--- Your instructions ---
Transcribe exactly the line in which "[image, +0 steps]" occurs, plus every line that comes after it up to the end of the entries.

--- The input ---
>>>

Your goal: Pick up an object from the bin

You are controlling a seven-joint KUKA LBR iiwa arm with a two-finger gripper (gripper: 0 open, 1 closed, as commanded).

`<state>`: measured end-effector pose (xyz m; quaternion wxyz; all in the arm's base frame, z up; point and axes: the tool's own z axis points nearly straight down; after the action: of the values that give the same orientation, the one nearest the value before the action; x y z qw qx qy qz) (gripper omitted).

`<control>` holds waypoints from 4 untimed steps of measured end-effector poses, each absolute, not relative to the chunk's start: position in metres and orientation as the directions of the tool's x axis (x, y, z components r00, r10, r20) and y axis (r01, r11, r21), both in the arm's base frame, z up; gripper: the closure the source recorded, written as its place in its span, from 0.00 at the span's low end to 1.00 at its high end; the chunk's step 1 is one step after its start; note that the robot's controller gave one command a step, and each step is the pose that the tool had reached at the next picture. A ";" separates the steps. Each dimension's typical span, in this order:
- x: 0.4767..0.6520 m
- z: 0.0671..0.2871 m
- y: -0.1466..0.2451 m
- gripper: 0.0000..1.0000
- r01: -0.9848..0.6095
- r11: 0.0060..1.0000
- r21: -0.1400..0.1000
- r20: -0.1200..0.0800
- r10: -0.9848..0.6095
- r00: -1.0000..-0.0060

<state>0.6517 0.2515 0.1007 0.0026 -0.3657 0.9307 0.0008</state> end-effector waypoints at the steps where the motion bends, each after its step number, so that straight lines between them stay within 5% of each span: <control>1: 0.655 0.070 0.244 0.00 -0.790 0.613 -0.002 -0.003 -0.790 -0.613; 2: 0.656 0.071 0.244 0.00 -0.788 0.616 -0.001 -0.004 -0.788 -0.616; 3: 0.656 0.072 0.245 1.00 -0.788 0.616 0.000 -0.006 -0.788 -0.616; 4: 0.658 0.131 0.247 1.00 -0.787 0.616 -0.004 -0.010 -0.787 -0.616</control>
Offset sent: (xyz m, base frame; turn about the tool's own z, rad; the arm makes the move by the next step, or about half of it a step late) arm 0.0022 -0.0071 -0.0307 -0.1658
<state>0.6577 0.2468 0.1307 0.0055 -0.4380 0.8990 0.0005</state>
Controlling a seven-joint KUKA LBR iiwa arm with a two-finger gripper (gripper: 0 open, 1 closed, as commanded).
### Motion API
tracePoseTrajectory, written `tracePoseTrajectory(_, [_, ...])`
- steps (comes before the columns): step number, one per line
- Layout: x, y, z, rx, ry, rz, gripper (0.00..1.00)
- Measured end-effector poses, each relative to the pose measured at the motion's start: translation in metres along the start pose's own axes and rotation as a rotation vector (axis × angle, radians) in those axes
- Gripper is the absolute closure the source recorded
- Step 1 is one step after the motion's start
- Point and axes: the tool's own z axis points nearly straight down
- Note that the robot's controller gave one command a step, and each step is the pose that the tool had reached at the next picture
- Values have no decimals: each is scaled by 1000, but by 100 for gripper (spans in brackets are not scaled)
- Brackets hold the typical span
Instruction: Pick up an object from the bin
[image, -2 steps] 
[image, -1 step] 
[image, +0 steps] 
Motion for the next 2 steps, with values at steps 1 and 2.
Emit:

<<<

--- Output for this task ---
[image, +0 steps] 
Motion for the next 2 steps, with values at steps 1 and 2.
Emit:

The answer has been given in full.